Electronic Data Systems will spare thousands of employees the agony of watching any more of the company’s painful turnaround – by offering them early retirement.
The announcement came as the service vendor confirmed that it would meet its full year earnings guidance, and one day after it announced it was postponing the release of its third quarter results.
Under a comprehensive work force management initiative, EDS will offer 9,200 US workers voluntary early retirement. The early retirement offer will be open to most US workers who are over 50 and fully vested in the firm’s retirement plan by the end of this year, EDS said. They will leave the company in stages through September 30, 2005.
The plan will mean a pre-tax charge of $150 million in EDS’s fourth quarter results.
Around half of the eligible employers are expected to take the offer, said EDS, which expects less than half of the vacated positions will need to be refilled. This will lead to net savings of $150 million next year, and savings of $250 million a year from 2006.
Back in September, CEO Michael Jordan said the firm planned to cut 15,000 to 20,000 jobs over the next two years, as it works to cut costs by $3 billion.

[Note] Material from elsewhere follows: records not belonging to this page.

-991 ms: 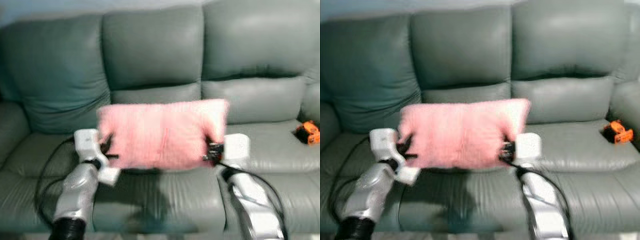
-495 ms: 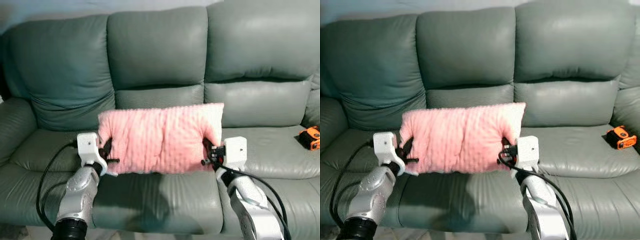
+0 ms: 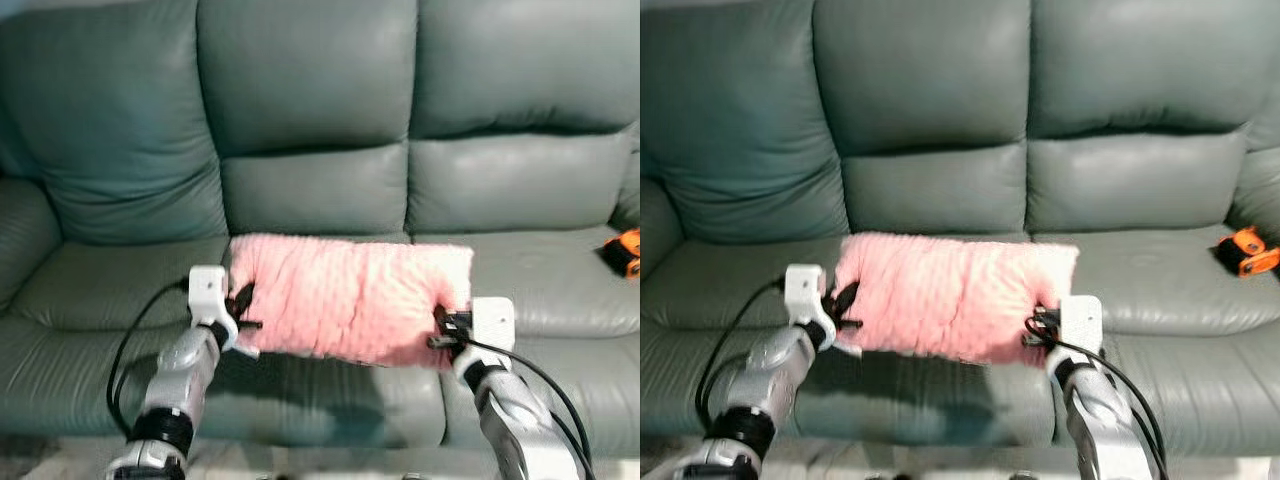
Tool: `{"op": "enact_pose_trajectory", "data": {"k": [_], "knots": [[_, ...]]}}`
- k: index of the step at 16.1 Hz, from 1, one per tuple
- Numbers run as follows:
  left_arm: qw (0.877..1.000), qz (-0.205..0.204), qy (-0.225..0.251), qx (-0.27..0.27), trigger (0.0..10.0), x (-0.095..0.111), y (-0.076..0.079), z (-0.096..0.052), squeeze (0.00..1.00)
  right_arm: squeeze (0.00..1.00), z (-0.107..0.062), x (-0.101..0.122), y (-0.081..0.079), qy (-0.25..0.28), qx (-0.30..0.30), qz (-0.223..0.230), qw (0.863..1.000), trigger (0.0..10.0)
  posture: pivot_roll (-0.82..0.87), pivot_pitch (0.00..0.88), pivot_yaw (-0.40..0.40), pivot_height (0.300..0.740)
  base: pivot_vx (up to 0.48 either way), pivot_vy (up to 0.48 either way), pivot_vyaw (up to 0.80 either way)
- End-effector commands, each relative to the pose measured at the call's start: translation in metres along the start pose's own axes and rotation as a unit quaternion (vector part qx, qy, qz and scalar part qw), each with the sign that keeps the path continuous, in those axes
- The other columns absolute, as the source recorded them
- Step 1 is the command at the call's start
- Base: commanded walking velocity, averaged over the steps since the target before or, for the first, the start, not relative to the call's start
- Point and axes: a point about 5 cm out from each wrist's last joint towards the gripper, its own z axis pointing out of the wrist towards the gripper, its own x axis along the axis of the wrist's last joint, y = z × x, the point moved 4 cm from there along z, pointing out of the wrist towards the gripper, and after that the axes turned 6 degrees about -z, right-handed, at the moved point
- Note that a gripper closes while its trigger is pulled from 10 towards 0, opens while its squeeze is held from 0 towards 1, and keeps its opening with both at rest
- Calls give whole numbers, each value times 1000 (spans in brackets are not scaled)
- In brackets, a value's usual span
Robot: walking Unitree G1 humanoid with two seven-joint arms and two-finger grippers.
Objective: Move the pillow to the sofa
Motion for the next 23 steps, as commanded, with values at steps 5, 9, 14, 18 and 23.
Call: {"op": "enact_pose_trajectory", "data": {"k": [5, 9, 14, 18, 23], "knots": [[998, 52, -11, 28, 10000, 1, -14, 5, 0, 0, 8, -12, 6, -15, 14, 25, 999, 10000, -194, 334, 128, 740, 0, 0, 0], [993, 80, -5, 85, 10000, 19, -28, 12, 0, 0, 31, -8, 6, -15, 50, 20, 998, 10000, -199, 392, 116, 740, 0, 0, 0], [983, 83, 41, 156, 10000, 73, -54, 15, 0, 0, 60, 37, -15, 54, 90, 37, 994, 10000, -199, 431, 112, 740, 0, 0, 0], [980, 68, 62, 177, 10000, 94, -65, 13, 0, 0, 68, 47, -36, 71, 117, 37, 990, 10000, -192, 443, 108, 740, 0, 0, 0], [982, 45, 60, 172, 10000, 88, -60, 15, 1000, 1000, 71, 50, -32, 83, 100, 30, 991, 10000, -194, 451, 105, 740, 0, 0, 0]]}}
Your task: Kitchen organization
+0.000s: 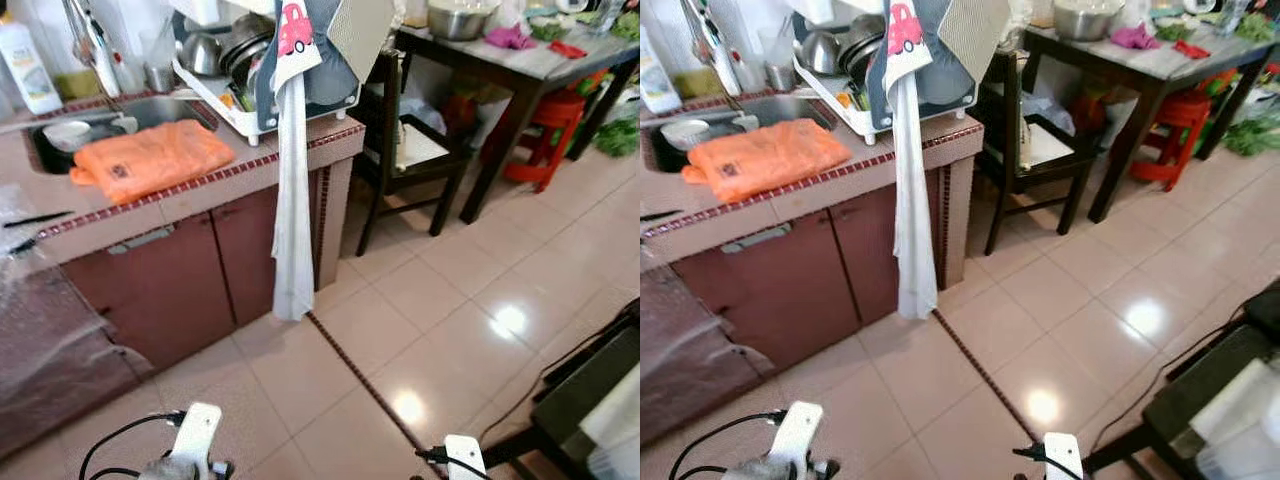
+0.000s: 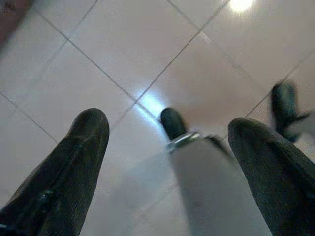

Meanwhile, the vendor confirmed its full year guidance of revenue of $20 billion to $21 billion, with pro forma earnings of $0.20 to $0.30 per share.
Back in April, EDS said it expected revenue of $20 billion to $21 billion, with earnings per share of $0.20 to $0.40 cents per share. This compared to its original guidance of $0.50 to $0.60 earnings per share on revenues of $21 billion to $22 billion.
EDS narrowed its expected earnings range in July, citing uncertainties related to its ill-starred Navy Marine Corps Intranet contract.
Earlier this week the company announced it was postponing the release of its third quarter results as it continued the revaluation of assets associated with the NMCI deal. That deal has been one of the biggest drags on EDS’s effort to regain its financial health, sending a steady tide of red ink through its figures quarter after quarter.